Network plots of direct comparisons for all included studies for outcomes. Each postoperative analgesia strategy is depicted by a node that is weighed based on the number of subjects who were randomized to that intervention. Edges between the nodes show the eligible direct comparisons among those interventions, and their width is weighed based on an inverse of the standard error of effect. (A) Pain at rest 6 h after surgery; (B) Postoperative cumulative 24 h morphine equivalent consumption; (C) Pain at rest 24 h after surgery; (D) Dynamic pain at 6 h after surgery; (E) Dynamic pain at 24 h after surgery; (F) The time to first analgesic request.

Five loops (aQL/pQL/apQL [50], aQL/pQL/EDMP [50], aQL/apQL/EDMP [50], pQL/apQL/EDMP [50], and RS/ITMP + RS/ITMP [60]) were formed only by multi-arm trials. Although almost all loops showed no significance in the local inconsistency between the direct and indirect point estimates, five loops (Control/aQL/WC_below/EDMP, Control/pQL/WC_below/EDMP, pQL/ITMP + pQL/ITMP, Control/pQL/lTMP + pQL, and Control/aTAP/II-IH) showed significant inconsistency (Supplementary Figure S1A).

ITMP in conjunction with the ilioinguinal nerve and aTAP block (ITMP + II-aTAP) showed a lower pain at rest 6 h after surgery than the non-active control group (no intervention) in terms of 95% CI (−14.87, −4.69) and PrI (−16.41, −3.15). Conversely, ITMP + II-IH, ITMP + lTAP, ITMP, WC_below, lTAP, and WI showed lower pain than the controls only in terms of the 95% CI (Figure 3). Insignificance in the 95% PrIs suggests that any future RCTs could change the significance of the efficacy of these comparisons.

Figure 3

The confidence intervals (CI) and predictive intervals (PrI) of all outcomes. Each solid black line represents the CI for each comparison, and the red one shows the respective PrI. The blue line is the line of no effect (odds ratio = 1). (A) Pain at rest 6 h after surgery; (B) Postoperative cumulative 24 h morphine equivalent consumption; (C) Pain at rest 24 h after surgery; (D) Dynamic pain at 6 h after surgery; (E) Dynamic pain at 24 h after surgery; (F) The time to first analgesic request.

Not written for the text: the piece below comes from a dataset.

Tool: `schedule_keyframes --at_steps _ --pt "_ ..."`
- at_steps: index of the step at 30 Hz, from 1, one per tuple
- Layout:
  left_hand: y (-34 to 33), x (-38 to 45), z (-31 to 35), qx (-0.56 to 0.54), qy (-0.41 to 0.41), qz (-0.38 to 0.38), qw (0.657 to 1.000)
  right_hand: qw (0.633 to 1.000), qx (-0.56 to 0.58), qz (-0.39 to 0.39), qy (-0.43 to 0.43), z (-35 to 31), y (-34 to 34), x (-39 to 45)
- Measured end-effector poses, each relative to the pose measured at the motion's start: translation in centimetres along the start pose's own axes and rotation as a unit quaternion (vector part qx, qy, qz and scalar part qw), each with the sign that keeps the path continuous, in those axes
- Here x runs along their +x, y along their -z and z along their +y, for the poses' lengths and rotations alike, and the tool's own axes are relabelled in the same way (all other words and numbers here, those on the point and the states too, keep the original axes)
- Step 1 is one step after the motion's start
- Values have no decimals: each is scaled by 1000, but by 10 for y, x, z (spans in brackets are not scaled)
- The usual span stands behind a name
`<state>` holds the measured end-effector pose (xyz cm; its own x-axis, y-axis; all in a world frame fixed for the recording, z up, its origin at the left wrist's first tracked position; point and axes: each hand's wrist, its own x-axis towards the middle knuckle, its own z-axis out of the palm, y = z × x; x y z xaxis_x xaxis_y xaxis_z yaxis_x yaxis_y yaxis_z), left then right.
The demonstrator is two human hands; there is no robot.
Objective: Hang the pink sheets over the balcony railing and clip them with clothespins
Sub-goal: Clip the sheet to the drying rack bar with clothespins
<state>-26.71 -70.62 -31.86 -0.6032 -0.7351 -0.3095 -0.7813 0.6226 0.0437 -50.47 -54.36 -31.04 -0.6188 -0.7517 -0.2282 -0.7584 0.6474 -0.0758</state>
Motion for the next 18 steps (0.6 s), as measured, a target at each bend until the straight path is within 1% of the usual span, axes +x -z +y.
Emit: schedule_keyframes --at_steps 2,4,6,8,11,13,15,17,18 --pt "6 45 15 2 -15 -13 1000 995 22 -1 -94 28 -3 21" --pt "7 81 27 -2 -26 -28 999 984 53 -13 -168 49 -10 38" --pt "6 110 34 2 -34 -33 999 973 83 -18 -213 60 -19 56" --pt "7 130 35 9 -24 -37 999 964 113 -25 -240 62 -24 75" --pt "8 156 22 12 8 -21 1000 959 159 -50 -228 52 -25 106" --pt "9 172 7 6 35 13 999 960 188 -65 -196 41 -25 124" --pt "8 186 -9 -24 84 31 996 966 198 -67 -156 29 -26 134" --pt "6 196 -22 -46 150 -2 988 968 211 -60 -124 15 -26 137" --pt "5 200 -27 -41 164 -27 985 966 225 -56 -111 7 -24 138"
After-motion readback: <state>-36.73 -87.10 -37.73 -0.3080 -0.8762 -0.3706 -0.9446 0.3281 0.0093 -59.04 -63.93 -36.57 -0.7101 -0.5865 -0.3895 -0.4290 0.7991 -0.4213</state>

The rankogram shows the distribution of the estimated probability for each intervention to achieve each of the possible ranks. Figure S2A shows that ITMP + II-aTAP followed by ITMP + II-IH, ITMP + lTAP and ITMP + RS had the lowest pain at rest 6 h after surgery. A cumulative ranking plot was drawn, and the SUCRA probabilities of the different interventions for this outcome were calculated (Figure S3A). The expected mean rankings and SUCRA values for each intervention are presented in Figure 4. According to the SUCRA value, the pain at rest 6 h after surgery was lower in the order of ITMP + II-aTAP (99.4%), followed by ITMP + II-IH (88.9%), ITMP + lTAP (77.8%), and ITMP + RS (77.0%). The SUCRA values from the Bayesian model are like those from the frequentist model, which demonstrates the robustness of our analysis. The comparison-adjusted funnel plots showed that the funnel plots were symmetrical around the zero line, which suggested a less likely publication bias (Figure S4A).

Figure 4

The expected mean ranking and surface under the cumulative ranking curve (SUCRA) values from a frequentist and Bayesian model of all outcomes. SUCRA is a numeric presentation of the overall ranking. The higher the SUCRA value and the closer to 100%, the better the rank of the intervention. (A) Pain at rest 6 h after surgery; (B) Postoperative cumulative 24 h morphine equivalent consumption; (C) Pain at rest 24 h after surgery; (D) Dynamic pain at 6 h after surgery; (E) Dynamic pain at 24 h after surgery; (F) The time to first analgesic request.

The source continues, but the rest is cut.